Grief, mourning and healing
I start biking. The warm breeze touches my face and before I know it I’m heading to my usual spot. It’s about a 27 minute ride. I would’ve never thought my regular bike rides would take me here. But I am always drawn to this special place.
It’s a long and steady incline before I make it to section Y. When people ask me where Penn is I answer, “Section Y. Easy to remember. Why Penn? Why our family? Why did this happen?” I turn left and I see Penn’s gravesite. I blow bubbles. I bring her a special rock and place it in her bucket. I water her newly seeded grass and her flowers. I’ve realized this is how I can still parent her. I make sure her place of rest is well tended to.
Grief has no linear path for anyone, although it is a universal, natural feeling for us all. I’ve been grieving for months now. At first, it was grieving what life was before the diagnosis. It then evolved to what life could’ve been, if cancer didn’t take over our lives. When Penn died, I grieved for her life, her hugs, smile, giggles and our dates.
Along the way, in all my stages of grief, I have gotten advice:
“You’ll move forward in no time.”
“Be strong.”
“Time will heal.”
And you know what? What if I no longer want to be “strong”. And what does being strong even mean?? What if I don’t or want to get over it. And how time will heal, and your pain will lessen over time. I know now, that’s not true. The size of my grief will stay the same - I will grow around it, and find my personal way to cope. Time won’t lessen the pain - triggers will still happen and in an instant, it hurts just as much as the first time it happens.
So as I go through all my ups and downs, a rollercoaster of emotions, I’ve decided I’m putting myself first. A foreign concept for someone has hasn’t put herself first for the passed 15 months. Because after experiencing grief like this, I am no longer the same person I was yesterday. I won’t be the same person tomorrow. I will continue to evolve and go with the ebbs and flows of going through grief, mourning and hopefully healing.

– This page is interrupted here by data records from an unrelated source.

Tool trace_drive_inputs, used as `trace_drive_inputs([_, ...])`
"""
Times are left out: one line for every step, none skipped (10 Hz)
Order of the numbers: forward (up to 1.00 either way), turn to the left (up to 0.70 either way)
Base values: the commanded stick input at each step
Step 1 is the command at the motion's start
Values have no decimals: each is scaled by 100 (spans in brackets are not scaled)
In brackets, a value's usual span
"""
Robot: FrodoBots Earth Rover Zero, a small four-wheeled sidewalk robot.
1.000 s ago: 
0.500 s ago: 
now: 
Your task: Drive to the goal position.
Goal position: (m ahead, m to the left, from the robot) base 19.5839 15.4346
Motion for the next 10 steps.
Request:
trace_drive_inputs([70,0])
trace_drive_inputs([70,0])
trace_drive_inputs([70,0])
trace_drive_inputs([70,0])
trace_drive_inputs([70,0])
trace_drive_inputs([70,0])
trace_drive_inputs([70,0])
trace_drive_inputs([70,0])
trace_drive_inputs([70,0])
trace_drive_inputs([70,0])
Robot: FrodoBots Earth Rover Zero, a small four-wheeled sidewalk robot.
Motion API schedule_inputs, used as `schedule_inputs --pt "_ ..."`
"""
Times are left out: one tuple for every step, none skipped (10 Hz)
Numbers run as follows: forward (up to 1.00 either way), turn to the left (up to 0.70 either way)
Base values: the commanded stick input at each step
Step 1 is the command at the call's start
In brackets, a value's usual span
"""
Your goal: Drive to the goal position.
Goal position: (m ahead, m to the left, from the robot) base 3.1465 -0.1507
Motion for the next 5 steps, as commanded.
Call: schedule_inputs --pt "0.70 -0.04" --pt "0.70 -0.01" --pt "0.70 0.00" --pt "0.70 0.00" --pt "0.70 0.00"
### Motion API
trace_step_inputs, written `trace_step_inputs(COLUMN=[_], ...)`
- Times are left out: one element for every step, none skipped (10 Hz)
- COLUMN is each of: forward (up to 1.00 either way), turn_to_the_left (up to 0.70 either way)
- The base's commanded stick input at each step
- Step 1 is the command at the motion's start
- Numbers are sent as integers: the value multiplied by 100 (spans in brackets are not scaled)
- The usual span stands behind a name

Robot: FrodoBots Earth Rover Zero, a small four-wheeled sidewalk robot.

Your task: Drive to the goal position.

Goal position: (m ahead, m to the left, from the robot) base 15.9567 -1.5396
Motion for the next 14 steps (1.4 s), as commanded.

Although Penn is not physically with me, I feel her spirit. There are moments were I feel Penn is in the room with me, comforting me. She visits me in my dreams. She’s wearing her bucket hat, braid to the side, running around with the biggest smile on her face. It’s Penn from summer 2021, while she was undergoing radiation treatment.
I think of her when I see a butterfly, bubbles, the moon and the stars. I’ve been seeing a lot of Penn’s bubblegum colour skies lately and all I can think about is she’s sending me a message that she’s OK. Which brings me comfort. And all of these signs and moments are helping me heal.
In Filipino culture, once someone dies, nine days of prayers begin. This meant our house was full of people. every day. It was the first time in our new home having people over and since COVID. At times, there were more than 40 people in our home. I loved it. Being surrounded by family is healing. We celebrated life, love, and how our Penn Penn brought us closer than ever before. For that, I am so grateful.
Penn’s 40 days landed on Sheldon and I’s wedding anniversary. This was not how I envisioned celebrating eight years of marriage, but we celebrated nonetheless. We did a butterfly release at the cemetery with 24 butterflies, her birthday number. It was healing to see butterflies wake up in the palms of our hands, and fly into the sky. Perhaps they will reach Penn wherever she may be.
As I place my helmet back on and hop onto my bike, I look up to the sky and see a few bubbles still lingering in the air. Penn’s spirit is here, always in my heart, looking after me wherever I go.